» SOURCE DATA
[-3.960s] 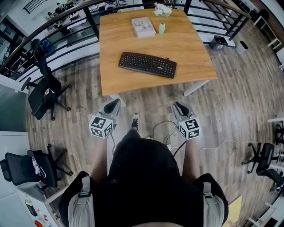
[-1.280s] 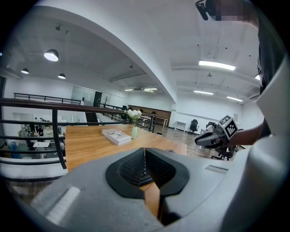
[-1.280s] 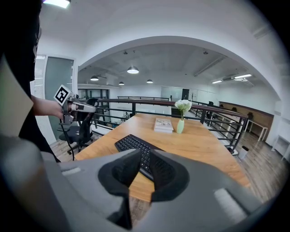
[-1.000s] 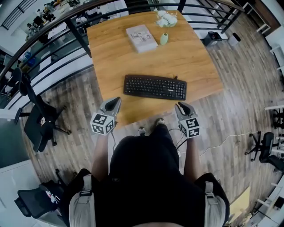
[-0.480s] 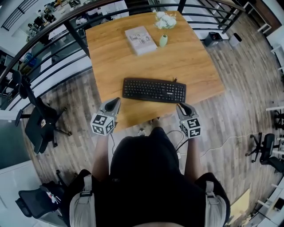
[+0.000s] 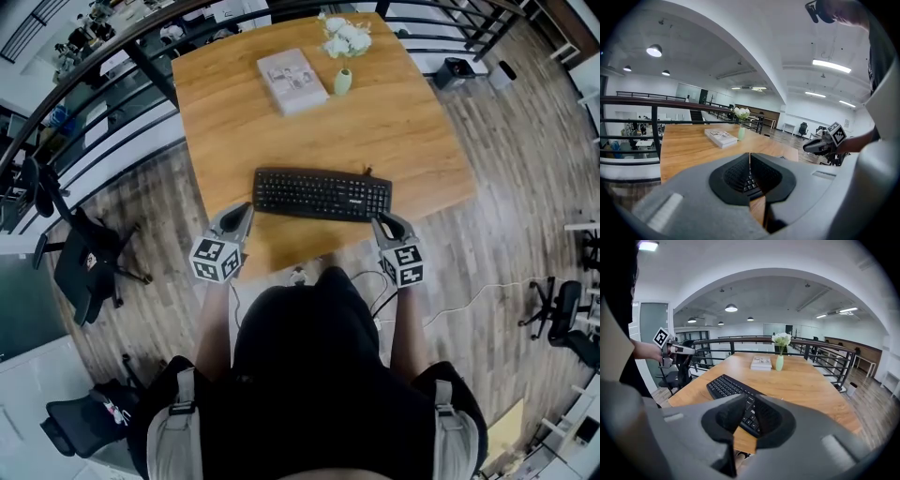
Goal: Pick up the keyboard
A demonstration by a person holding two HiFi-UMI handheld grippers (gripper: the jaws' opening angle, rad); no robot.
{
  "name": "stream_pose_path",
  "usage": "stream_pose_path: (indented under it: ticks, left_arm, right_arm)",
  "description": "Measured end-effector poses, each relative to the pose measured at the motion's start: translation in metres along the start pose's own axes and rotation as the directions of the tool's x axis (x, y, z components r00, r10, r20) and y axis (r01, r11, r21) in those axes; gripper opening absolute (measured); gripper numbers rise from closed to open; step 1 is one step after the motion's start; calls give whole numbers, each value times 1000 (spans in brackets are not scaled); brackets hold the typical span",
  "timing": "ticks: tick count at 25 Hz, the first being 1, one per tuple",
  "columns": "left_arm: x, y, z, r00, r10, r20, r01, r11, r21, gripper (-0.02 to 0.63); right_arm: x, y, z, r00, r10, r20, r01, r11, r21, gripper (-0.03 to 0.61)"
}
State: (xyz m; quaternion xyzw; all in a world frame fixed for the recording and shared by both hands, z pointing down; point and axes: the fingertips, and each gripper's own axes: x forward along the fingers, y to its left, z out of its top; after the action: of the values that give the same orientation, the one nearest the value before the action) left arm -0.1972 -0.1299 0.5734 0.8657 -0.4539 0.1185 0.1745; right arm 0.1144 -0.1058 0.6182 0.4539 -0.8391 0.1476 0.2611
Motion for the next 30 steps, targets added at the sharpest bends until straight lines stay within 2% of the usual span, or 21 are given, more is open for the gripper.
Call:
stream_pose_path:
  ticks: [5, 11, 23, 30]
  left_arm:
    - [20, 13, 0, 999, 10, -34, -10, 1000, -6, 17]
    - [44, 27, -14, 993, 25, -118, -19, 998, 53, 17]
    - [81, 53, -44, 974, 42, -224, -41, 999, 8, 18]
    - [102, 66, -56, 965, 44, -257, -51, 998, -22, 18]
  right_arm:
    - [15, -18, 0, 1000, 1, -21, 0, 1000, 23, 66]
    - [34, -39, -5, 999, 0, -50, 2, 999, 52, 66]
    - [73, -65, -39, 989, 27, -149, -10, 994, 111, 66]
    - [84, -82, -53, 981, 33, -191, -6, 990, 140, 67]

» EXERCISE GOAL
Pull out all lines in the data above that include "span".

» RESULT FOR THIS EXERCISE
  "description": "Measured end-effector poses, each relative to the pose measured at the motion's start: translation in metres along the start pose's own axes and rotation as the directions of the tool's x axis (x, y, z components r00, r10, r20) and y axis (r01, r11, r21) in those axes; gripper opening absolute (measured); gripper numbers rise from closed to open; step 1 is one step after the motion's start; calls give whole numbers, each value times 1000 (spans in brackets are not scaled); brackets hold the typical span",
Motion for the next 30 steps, targets added at the sharpest bends until straight lines stay within 2% of the usual span, or 21 are given, more is open for the gripper.

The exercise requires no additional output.